Здесь на пики осоки упадут крылышки верха, синяя снаружи, белая изнутри синтетика, а затем, вслед за ними, уже нехотя, шурша, замирая, словно от ступеньки к ступеньке, одна, вторая, третья такие же двухцветные глазки низа. Пятка смешает, а пальчики скомкают и спрячут оба предмета под рогаткой корней.
В просветах листвы видна солнечная река и тот берег, серые скалы, на вершинах которых за стволами и иголками в пластилиновых домиках потолки наплывают на стены, утекают предметы в воронки полов, слипаются дырки окон и балконы выгибаются собачьими языками. Там дышит, храпит и булькает суп физиологическая бурда, похлебка отпускного сезона. Что скажешь, гороховый?

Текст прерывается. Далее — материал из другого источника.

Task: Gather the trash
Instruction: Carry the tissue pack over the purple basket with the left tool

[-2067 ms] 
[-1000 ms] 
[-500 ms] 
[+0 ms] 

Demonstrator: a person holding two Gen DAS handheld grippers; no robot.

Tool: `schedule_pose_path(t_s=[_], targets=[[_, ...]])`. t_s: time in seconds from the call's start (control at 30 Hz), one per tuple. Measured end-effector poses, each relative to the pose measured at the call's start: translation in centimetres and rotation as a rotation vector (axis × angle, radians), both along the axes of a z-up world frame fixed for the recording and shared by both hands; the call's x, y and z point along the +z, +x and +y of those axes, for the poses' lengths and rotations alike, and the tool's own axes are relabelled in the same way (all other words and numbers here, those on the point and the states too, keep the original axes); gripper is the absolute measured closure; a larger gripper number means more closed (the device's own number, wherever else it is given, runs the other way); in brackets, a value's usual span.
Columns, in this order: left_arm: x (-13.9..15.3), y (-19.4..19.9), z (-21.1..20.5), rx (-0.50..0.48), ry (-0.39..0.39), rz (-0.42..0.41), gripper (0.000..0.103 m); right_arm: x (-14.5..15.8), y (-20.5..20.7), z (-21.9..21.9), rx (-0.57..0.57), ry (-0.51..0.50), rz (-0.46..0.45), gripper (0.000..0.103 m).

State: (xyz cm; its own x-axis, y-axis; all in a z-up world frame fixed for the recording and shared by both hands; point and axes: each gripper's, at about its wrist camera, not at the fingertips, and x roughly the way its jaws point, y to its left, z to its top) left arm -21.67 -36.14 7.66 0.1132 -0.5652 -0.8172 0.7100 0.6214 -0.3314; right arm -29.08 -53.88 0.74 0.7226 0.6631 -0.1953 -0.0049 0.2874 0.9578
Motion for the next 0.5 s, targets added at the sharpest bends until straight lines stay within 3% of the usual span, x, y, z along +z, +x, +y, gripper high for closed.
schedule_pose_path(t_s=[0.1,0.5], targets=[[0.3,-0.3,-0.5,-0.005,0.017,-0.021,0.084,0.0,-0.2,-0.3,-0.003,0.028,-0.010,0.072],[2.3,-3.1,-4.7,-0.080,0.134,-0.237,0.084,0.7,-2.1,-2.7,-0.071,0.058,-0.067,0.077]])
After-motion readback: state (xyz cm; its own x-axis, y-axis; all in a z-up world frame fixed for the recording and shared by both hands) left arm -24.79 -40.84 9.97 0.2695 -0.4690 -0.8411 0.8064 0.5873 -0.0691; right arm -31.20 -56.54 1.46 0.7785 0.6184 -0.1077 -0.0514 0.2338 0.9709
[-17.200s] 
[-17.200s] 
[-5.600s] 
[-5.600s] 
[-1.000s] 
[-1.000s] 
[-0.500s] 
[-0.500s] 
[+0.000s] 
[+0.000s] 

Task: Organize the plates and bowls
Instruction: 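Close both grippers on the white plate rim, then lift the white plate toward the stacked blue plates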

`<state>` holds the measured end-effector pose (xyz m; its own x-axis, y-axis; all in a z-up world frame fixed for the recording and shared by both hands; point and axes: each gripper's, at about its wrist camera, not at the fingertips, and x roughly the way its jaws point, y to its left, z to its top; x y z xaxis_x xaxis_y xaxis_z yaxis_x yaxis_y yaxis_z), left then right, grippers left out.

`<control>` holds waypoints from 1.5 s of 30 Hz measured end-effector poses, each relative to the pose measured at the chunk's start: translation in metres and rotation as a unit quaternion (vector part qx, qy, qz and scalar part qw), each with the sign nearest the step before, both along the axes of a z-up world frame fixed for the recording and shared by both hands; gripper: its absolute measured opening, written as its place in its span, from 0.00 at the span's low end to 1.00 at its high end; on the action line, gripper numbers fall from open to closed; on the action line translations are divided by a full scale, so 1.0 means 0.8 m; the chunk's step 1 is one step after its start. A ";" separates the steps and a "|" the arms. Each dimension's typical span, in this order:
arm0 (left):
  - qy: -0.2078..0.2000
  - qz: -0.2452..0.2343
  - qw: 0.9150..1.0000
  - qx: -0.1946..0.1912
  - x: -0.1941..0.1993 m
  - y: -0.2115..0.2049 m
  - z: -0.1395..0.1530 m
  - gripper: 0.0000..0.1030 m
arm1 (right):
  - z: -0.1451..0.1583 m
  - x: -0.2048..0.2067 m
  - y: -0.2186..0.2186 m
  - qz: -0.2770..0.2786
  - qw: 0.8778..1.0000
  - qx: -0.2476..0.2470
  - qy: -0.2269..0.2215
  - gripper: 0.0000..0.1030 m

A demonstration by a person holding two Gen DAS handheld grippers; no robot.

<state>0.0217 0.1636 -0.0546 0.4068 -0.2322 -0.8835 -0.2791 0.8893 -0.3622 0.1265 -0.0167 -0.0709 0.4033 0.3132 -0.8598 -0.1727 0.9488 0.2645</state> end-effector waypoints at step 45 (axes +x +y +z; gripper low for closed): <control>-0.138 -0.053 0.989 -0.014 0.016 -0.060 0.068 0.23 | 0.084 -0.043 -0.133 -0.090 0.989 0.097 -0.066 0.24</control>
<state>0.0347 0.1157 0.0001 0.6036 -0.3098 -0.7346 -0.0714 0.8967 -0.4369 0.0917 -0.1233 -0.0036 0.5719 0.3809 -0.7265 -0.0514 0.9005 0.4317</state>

Я тебя вижу, а ты меня нет!
Зайчиком? Или козочкой? Ведьмой! Бесенком на прогалину, в траву, колесом, кувырками, лицом, носом, глазами в голубые и огоньковые фантики цветов. Сотки мне наряд из одних ароматов прозрачных, сочини накидку на плечи из запахов невесомых, шелк благовоний в косы вплети!
Сделай же что-нибудь, июнь-жаворонок, месяц-гуляка, не знающий ночи.
На другой стороне узкой сабли острова перекаты проток и неподвижные заводи. Там, где паутина и тлен, тонконогие каллиграфы- жуки пишут тысячелетиями китайские книги по шелку водяной глади. Там, где журчанье и плеск, птицы, стерегущие круглые камни, строительный материал, вычерчивают в небесах контуры альпийских башен и шпилей.
Слышать, видеть и вертеть - это значит пробираться по колено в траве, по шею в паутине, с головой скрытой, сердечками и перышками листвы, вдоль берега, дышать, кусать губы, обнимать стволы и прижимать к лицу ветки.
Распадаться на солнечные пятна и радужной спиралью ввинчиваться в разрывы зеленки, исчезать и возникать вдруг ниоткуда.
Оу-оу! Где ты волк? Лови момент, серый дурашка!
Рыбацкая лодка, красная пирога обнаруживается на лысом мысочке. Сначала корма с головкой безжизненного дауна - сереньким подвесным моторчиком, потом борт с синей боевой ватерлинией и, наконец, вот она, вся с черными трубами болотной резины на курносом передке.
Сушим, греем?
Рыбаков двое - один белый и противный, как бульонная курица, в жарком теньке от клепанного железа дрыхнет, носом уткнувшись в выцветший капюшон плащ-палатки. Второй, коротконогий, кудрявый крепыш - паучок, успевший за утро лишь одну из себя выдоить нитку, от груди к удилищу. Да и эта ему не люба, леска дергается, бамбук играет, крючок не слушается, грузило не подчиняется.
Подними голову, болван. Что ты так стараешься, узлы вяжешь, бантики плетешь из неуклюжих пальцев? Ершика поймать надеешься, карасика на гарпунок стальной? А как на счет русалки, голыми руками?